To combat the virus, UCT ended the first term early on March 16, with five members of the university subsequently testing positive for Covid-19. All are in self-isolation under the supervision of the Department of Health.
Following the President’s announcement of the national disaster and the ensuing countrywide lockdown from March 27 to April 16, thousands of UCT students have vacated their residences, thereby necessitating extra measures to ensure they reach their homes safely.
These measures included hiring buses to transport students to central metropolitans in the various provinces, paying National Student Financial Aid Scheme allowances early and providing laptops to identified undergraduate students.
Moloi-Motsepe says she approached the foundation after hearing that students would be asked to leave campus because of the Covid-19 outbreak.
“Due to the unexpected nature of the pandemic, staff and students were in a precarious position. Understanding that many of our students come from very impoverished backgrounds, making the arrangements for everyone to leave campus was a difficult and stressful period.”
She adds that she watched, “with sadness”, a student from a rural community interviewed on television mention that she relied on computers at the university library to do her work as she does not have a laptop. “Now that the university was closed, she was expected to do her work online, which was just not possible.”
The lockdown has also required changes to planning for teaching and learning at UCT.

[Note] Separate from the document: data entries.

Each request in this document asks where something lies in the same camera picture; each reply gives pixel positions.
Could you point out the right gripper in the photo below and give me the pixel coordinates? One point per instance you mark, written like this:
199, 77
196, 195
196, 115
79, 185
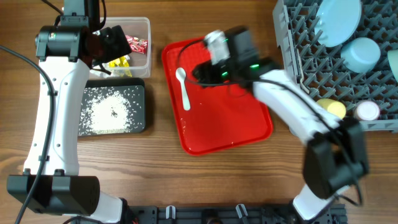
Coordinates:
206, 71

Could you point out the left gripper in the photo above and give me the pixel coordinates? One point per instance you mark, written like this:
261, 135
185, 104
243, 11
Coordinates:
118, 43

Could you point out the yellow snack wrapper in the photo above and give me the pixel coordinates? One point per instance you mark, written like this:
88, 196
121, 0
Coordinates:
120, 67

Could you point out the red foil snack wrapper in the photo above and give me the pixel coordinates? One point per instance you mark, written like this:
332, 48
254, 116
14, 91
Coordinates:
137, 45

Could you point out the white plastic spoon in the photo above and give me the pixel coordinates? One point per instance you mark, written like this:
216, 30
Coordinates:
181, 75

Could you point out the light blue plate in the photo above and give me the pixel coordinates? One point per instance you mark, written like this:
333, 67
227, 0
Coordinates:
338, 19

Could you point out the mint green bowl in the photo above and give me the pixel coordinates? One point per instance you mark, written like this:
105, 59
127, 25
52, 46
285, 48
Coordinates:
361, 55

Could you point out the white plastic fork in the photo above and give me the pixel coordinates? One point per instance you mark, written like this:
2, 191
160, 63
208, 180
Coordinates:
301, 74

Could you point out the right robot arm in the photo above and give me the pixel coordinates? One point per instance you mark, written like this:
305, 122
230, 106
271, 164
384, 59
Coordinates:
335, 149

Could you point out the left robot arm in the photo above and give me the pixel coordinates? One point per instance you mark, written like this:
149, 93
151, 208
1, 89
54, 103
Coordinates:
50, 182

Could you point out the clear plastic waste bin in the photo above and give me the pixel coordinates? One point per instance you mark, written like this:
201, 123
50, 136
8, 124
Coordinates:
135, 64

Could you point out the red serving tray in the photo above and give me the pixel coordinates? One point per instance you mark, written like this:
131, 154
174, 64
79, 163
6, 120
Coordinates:
220, 118

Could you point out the black tray with rice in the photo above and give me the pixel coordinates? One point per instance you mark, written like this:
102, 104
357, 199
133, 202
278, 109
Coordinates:
113, 106

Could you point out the yellow cup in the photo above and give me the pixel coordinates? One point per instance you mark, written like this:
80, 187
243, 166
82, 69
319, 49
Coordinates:
334, 107

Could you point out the white pink cup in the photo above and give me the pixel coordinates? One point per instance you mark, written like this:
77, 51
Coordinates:
367, 111

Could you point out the pale green cup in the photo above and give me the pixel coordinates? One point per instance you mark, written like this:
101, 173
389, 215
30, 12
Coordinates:
392, 57

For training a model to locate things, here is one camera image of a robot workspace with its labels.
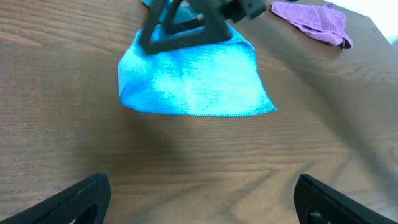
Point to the purple microfiber cloth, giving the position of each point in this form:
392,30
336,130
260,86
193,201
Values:
322,23

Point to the blue microfiber cloth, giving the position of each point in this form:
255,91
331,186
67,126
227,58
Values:
219,79

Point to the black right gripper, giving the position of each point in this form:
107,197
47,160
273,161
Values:
210,29

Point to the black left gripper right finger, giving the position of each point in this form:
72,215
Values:
316,202

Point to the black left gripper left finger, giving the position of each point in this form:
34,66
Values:
85,202

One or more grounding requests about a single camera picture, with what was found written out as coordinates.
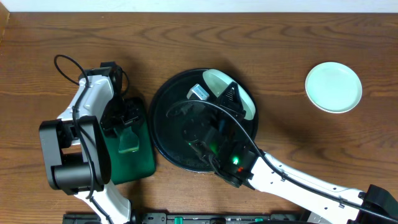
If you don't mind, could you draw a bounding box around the mint plate front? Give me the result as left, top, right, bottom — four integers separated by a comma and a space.
202, 69, 256, 121

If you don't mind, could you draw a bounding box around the mint plate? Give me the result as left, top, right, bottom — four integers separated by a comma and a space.
305, 62, 363, 114
202, 69, 256, 121

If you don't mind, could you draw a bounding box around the green yellow sponge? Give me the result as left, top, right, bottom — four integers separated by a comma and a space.
119, 128, 139, 154

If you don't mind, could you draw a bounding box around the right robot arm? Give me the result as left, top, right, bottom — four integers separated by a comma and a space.
166, 82, 397, 223

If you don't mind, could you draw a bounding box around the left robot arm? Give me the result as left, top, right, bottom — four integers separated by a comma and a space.
39, 62, 144, 223

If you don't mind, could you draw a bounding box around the black round tray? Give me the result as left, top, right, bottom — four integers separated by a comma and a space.
149, 68, 259, 172

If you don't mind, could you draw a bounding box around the green rectangular tray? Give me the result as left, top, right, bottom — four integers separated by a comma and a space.
102, 97, 155, 185

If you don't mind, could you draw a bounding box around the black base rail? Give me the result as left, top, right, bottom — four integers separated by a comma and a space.
62, 212, 312, 224

Vice-Chancellor Professor Mamokgethi Phakeng says the donation forms crucial support when UCT’s resources are being stretched in “unimaginable ways”, adding that “UCT has weathered many storms in recent years but little could have prepared us for Covid-19”.
However, she notes that UCT’s leadership team is putting measures in place to continue its core business of teaching, learning and research. “For this we need additional resources to assist our students wherever possible.”
Moloi-Motsepe points out that the intention behind the donation is to “evoke collective action in our efforts to overcome this crisis”, adding that the sustainability of South Africa’s systems and strategies are being tested.
“We must find ways to work together, pooling our resources, knowledge and capabilities to create an effective path forward.”
Further, UCT’s alumni have also rallied to help, with donations from many alumni abroad.
After a call to alumni on March 19, the Development and Alumni Department has received donations totalling R335 453, from 92 UCT alumni.
The alumni donations include a R100 000 donation from a Canadian alumnus, who is a member of the Daniel Samuel Maseko Memorial Scholarship.
These funds are to be distributed among 24 students from the Southern African Development Community countries of Lesotho, Malawi, Mozambique, Namibia, South Africa, Swaziland, Zambia and Zimbabwe who were most in need of financial assistance to get back home.